High-quality open educational resources can avoid another hit to the budget

This article was submitted by Sarah Bidwell, Assistant Director, Content Marketing at OpenStax, Rice University and Scott Hochberg, Policy Research Scholar at OpenStax, Rice University.

Yet another new cost is looming for districts and charter schools in Texas. Many colleges and universities are opting into the state’s Financial Aid for Swift Transfer (FAST) program designed to support lower-income students in dual credit courses. The program provides state funds to pay students’ tuition, but also mandates that students receiving that assistance cannot be charged any course costs - including textbooks and related materials.

Districts and charters, or their higher education partners that participate in FAST, will need to absorb the cost of selected course materials for students or, if they are unable or unwilling to do so, reconsider their dual credit course offerings. Neither of these is an ideal solution as dual credit courses increasingly play a pivotal role in a student's academic pathway, but a solution is readily available.

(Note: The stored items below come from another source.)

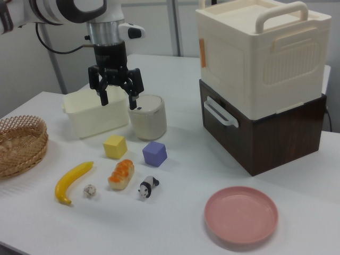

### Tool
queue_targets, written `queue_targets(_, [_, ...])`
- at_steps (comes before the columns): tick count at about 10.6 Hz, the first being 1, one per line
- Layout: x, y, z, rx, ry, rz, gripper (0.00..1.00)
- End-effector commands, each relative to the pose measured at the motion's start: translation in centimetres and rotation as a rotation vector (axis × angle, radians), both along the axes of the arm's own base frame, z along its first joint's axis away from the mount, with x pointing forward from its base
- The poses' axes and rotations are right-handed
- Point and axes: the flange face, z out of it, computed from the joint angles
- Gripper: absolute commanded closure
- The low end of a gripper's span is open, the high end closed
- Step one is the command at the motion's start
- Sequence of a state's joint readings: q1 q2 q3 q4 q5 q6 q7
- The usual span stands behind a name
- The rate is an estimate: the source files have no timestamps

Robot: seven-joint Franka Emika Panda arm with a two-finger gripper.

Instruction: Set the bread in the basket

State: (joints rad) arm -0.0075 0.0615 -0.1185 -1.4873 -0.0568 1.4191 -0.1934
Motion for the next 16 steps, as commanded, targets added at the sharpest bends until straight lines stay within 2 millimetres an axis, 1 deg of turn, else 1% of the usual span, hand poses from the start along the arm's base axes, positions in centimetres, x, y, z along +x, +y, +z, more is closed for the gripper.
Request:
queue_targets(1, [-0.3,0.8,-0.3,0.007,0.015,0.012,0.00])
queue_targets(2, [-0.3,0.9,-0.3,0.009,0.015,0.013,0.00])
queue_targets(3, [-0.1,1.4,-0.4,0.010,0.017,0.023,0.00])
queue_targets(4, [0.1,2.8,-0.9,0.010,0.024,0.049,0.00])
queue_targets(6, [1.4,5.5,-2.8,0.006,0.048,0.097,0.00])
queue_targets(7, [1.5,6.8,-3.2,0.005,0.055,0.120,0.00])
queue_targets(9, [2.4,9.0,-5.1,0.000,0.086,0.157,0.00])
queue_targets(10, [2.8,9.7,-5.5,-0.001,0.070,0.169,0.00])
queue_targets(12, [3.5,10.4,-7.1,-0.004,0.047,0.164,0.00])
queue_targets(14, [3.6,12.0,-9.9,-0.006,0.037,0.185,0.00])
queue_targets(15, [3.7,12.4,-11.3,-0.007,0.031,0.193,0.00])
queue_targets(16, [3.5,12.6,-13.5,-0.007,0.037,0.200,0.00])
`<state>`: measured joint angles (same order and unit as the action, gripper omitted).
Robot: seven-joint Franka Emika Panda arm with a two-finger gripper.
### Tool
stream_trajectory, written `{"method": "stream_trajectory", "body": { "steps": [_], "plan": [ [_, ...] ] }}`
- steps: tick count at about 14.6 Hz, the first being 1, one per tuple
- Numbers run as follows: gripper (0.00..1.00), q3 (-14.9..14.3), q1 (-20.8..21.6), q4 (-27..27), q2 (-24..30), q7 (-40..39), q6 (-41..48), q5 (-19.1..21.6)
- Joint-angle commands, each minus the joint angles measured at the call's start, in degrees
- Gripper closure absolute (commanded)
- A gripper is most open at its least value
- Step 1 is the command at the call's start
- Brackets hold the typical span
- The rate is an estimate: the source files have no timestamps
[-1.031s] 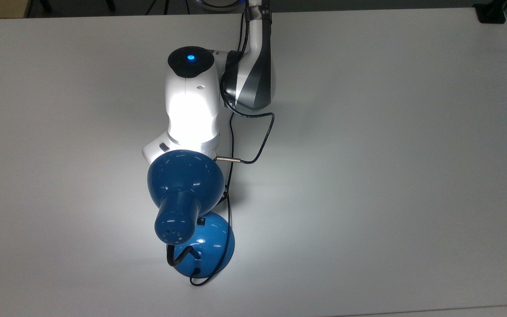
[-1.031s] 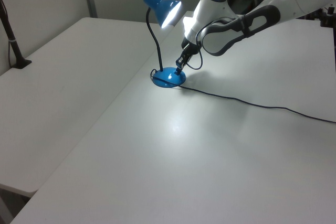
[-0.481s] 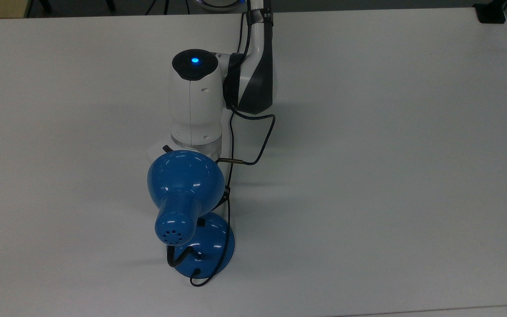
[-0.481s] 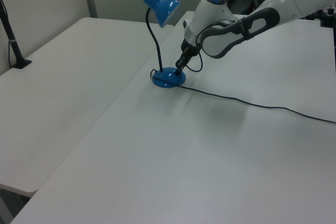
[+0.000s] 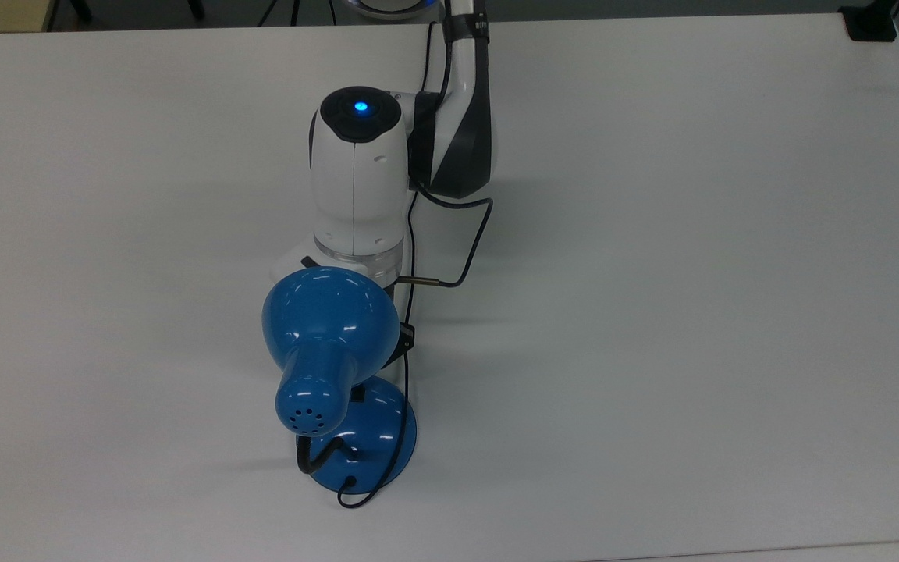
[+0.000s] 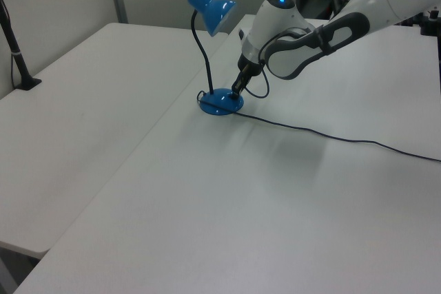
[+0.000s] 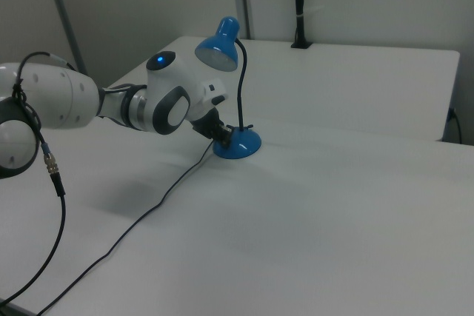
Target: Turn off the lamp
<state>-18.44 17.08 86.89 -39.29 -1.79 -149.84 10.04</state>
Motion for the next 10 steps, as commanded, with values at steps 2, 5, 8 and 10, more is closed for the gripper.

Open educational resources are a solution

Open educational resources, commonly referred to as OER, are free instructional materials that students, faculty and parents can access, use, and share. Over the years, OER has evolved to include high-quality textbooks, multimedia resources, and learning technology and have become a significant part of the landscape in higher ed, and increasingly, in k-12.

Spring ISD is one of many districts already using OER in their dual credit courses. Sharla Morning, a virtual social studies teacher at Spring ISD believes “choosing quality open educational resources is the equitable, logical choice for dual credit programs. For zero cost, students get access to rigorous content with the ability to be fully customizable by teachers and instructors to meet the unique needs of their learners.” She adds “There is no better way to help [students] with this transition [into higher education] than to provide them with high-quality instructional materials without negatively impacting school budgets or students' families.”

Much OER is designed and shared by teachers. But there are also major publishers who provide turnkey OER that is indistinguishable from expensive commercial textbooks. Rice University’s OpenStax provides completely free digital course materials that undergo rigorous peer review by subject matter experts. OpenStax materials are currently being used by 70% of colleges and universities across the US.

For those who prefer print over digital, the standard OER license allows schools to make whatever print copies they need. OER publishers like OpenStax also often offer low-cost print copies.

Texas law requires consideration of OER when planning dual credit courses

It is ultimately the role of the higher ed institution to choose the textbook for each dual credit course. But the Texas Education Code requires that OER be part of the discussion when planning each course. Section 28.009 (b-2) requires that any agreement to provide a dual credit program must “require the district and the institution to consider the use of free or low-cost open educational resources in courses offered under the program.”

Not having that discussion when planning dual credit offerings can result in substantial textbook costs that can no longer be passed on to students who are in the FAST program.

By making administrators aware of the role of open educational resources in dual credit courses, school business officials can lead their districts towards financial savings without compromising quality of education.